» **Work request**
Here are the records. Write out exactly the lines between the one holding "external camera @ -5" and the one holding "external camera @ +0", inclusive.

» **Material supplied**
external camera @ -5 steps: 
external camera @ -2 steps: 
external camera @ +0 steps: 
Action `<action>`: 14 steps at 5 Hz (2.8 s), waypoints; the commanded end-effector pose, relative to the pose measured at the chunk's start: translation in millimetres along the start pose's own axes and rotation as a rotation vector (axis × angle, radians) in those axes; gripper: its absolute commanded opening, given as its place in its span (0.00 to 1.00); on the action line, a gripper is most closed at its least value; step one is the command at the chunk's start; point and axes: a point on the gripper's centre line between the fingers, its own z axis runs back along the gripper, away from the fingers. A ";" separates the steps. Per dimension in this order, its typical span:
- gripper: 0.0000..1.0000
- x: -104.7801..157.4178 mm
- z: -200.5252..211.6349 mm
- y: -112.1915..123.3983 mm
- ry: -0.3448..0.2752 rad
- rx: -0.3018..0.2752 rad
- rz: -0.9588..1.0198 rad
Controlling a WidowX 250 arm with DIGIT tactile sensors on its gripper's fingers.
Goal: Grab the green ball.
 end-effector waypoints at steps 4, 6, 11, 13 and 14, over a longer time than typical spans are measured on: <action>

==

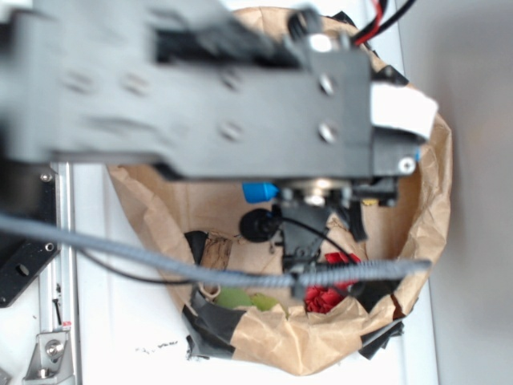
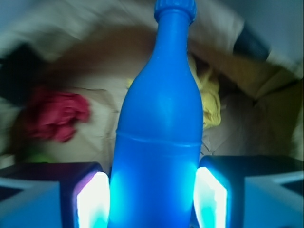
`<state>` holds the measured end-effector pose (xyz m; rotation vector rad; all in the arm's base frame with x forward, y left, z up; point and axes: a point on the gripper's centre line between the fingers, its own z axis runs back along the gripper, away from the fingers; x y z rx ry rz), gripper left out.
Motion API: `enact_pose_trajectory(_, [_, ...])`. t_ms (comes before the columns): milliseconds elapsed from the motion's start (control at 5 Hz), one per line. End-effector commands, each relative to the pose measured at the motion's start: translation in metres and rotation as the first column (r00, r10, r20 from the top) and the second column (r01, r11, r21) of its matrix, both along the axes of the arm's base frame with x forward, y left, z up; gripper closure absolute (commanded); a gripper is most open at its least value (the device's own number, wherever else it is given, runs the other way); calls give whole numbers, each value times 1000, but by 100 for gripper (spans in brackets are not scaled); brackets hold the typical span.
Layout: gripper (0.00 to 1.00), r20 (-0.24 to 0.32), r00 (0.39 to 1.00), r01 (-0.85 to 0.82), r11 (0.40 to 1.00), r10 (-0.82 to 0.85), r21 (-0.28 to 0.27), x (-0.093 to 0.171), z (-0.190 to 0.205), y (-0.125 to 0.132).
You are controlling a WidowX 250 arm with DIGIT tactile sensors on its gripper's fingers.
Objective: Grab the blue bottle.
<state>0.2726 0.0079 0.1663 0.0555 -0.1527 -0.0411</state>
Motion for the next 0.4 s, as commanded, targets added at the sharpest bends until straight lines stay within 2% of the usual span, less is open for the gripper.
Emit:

» **Answer below**
external camera @ -5 steps: 
external camera @ -2 steps: 
external camera @ +0 steps: 

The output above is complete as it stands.